Monday, February 15, 2016

Peyton Manning and the absurd law suit

Fresh off a Super Bowl victory, Peyton Manning (and a few others) are being sued. This action comes from several ladies that were associated with the Univ. of Tenn football program (one way or the other) way back in 1996.

First of all, such a suit likely has no legal standing. After 20 years, any relevant statutes of limitations have long since run and expired.

Second, the lead plaintiff that is re-filing the suit, settled out of court with Manning and company in 1997 for whatever allegedly happened the year before. Case closed. Now they want another bite at the financial apple -- 19 years later. It's preposterous.

Third, somehow this has been twisted into bringing up Title IX. You remember that. It's a federal statute that mandates any university receiving federal funds must treat their male and female athletic programs equally. This in itself has always been a scam perpetuated by the government. Consider --

The feds levy taxes on all public schools and it goes into the same national bureaucratic "pot". So if the colleges want to get some of their money back -- it's considered "federal funding". Put another way -- the Big Brother fix has long been in. A heads I win -- tails you lose proposition. Technically, a few bucks from North Dakota schools are supporting those in Florida, Colorado is paying Maine, Vermont's helping out California, and -- well -- you get the picture. It's a giant cluster**** with paper pushers in DC deciding who gets the money and how much. And woe be it to any that might run afoul of the never-ending regulations they keep piling on.

Title IX itself was never gender-neutral in the first place. And wasn't that supposed to be the whole point? It allowed female reporters to go into the locker rooms of male athletes, oftentimes in various states of undress, even nude (the jocks - not the reporters), to interview them and get their stories.

That's great, but it never worked the other way. We never saw male reporters being allowed into female locker rooms after they had disrobed. That remains taboo to this day. It is, and has long been a double standard. If true equality is the goal -- then make it equal -- dammit.

Further, the current allegation against Manning is he placed his genitals on the face of a female trainer way back in 1996.

That would seem to beg a few pertinent questions. Just exactly what position had said female trainer already assumed for this scenario to be even possible? What was a lady doing examining Peyton's nether region in the first place? Ever hear of a male trainer getting up close and personal to check out a similar situation with the likes of Chris Evert or Annika Sorenstam? Of course not.
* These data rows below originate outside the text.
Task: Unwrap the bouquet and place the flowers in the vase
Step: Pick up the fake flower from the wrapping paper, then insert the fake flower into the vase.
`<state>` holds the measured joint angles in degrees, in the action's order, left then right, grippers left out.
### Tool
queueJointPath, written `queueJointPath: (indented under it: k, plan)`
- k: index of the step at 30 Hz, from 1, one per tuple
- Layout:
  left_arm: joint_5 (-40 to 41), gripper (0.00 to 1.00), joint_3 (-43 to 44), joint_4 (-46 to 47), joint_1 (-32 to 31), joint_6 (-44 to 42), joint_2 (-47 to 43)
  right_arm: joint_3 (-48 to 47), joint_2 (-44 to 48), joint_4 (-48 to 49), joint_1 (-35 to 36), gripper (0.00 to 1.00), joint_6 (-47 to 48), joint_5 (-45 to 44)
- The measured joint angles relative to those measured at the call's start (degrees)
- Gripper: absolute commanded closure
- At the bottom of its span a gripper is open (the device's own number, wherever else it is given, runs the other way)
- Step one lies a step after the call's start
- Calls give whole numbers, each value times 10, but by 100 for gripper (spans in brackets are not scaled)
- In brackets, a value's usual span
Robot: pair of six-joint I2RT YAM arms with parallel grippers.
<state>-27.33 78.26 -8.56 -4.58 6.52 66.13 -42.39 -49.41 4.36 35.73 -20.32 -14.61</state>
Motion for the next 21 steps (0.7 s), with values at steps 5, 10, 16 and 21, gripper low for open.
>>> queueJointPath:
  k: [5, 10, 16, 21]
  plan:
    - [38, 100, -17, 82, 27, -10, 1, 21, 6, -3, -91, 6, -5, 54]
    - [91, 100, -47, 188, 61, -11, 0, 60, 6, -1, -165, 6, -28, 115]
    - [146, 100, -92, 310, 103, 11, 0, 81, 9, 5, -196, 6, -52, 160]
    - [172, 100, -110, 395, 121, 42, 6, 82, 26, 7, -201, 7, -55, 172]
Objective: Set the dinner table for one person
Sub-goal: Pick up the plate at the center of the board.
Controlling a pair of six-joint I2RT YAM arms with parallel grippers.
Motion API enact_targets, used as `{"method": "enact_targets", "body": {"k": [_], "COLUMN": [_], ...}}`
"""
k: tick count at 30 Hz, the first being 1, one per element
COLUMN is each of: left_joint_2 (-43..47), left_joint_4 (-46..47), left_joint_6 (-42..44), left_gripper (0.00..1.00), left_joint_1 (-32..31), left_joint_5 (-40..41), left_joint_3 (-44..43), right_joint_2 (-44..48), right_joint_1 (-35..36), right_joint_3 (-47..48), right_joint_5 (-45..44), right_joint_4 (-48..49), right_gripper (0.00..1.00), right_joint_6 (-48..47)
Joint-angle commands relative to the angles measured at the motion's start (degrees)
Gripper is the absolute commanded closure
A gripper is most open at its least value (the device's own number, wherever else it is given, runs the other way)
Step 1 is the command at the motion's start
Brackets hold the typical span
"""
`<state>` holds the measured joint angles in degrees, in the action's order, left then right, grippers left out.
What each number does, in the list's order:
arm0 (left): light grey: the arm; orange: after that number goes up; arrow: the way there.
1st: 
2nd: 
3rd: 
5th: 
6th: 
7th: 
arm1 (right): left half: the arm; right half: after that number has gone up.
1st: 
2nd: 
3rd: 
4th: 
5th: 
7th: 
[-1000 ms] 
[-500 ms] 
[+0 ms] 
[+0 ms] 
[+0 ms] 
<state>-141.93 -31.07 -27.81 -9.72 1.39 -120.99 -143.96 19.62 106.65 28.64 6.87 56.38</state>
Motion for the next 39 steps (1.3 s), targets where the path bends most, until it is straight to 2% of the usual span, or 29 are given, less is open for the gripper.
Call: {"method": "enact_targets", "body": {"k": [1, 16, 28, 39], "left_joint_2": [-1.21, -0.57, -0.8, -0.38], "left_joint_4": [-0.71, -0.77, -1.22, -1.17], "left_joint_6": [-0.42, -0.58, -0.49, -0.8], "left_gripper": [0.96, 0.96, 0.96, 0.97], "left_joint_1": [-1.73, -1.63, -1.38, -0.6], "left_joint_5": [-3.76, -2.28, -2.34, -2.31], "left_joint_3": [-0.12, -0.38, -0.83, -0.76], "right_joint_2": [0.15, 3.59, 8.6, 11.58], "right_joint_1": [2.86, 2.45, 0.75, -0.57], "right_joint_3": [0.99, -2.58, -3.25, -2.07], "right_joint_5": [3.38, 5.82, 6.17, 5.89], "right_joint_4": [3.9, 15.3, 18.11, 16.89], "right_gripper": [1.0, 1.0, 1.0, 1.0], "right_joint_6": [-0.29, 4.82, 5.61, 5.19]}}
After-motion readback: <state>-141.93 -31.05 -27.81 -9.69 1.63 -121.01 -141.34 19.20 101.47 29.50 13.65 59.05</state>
Truth is, yours truly has never been a Peyton Manning fan, and think he's absolutely shameless when it comes to his vast array of infantile commercial endorsements for products he may or may not partake of, for even more money he obviously doesn't need. Either he's really obtuse down deep -- or thinks the viewing public is.

Nevertheless, trying to sue him now for something that may or may not have happened 20 years ago, and was settled a year later regardless, smacks of nothing short of a desperate money grab.

It would appear some members of the fairer sex have no shame either. Imagine that.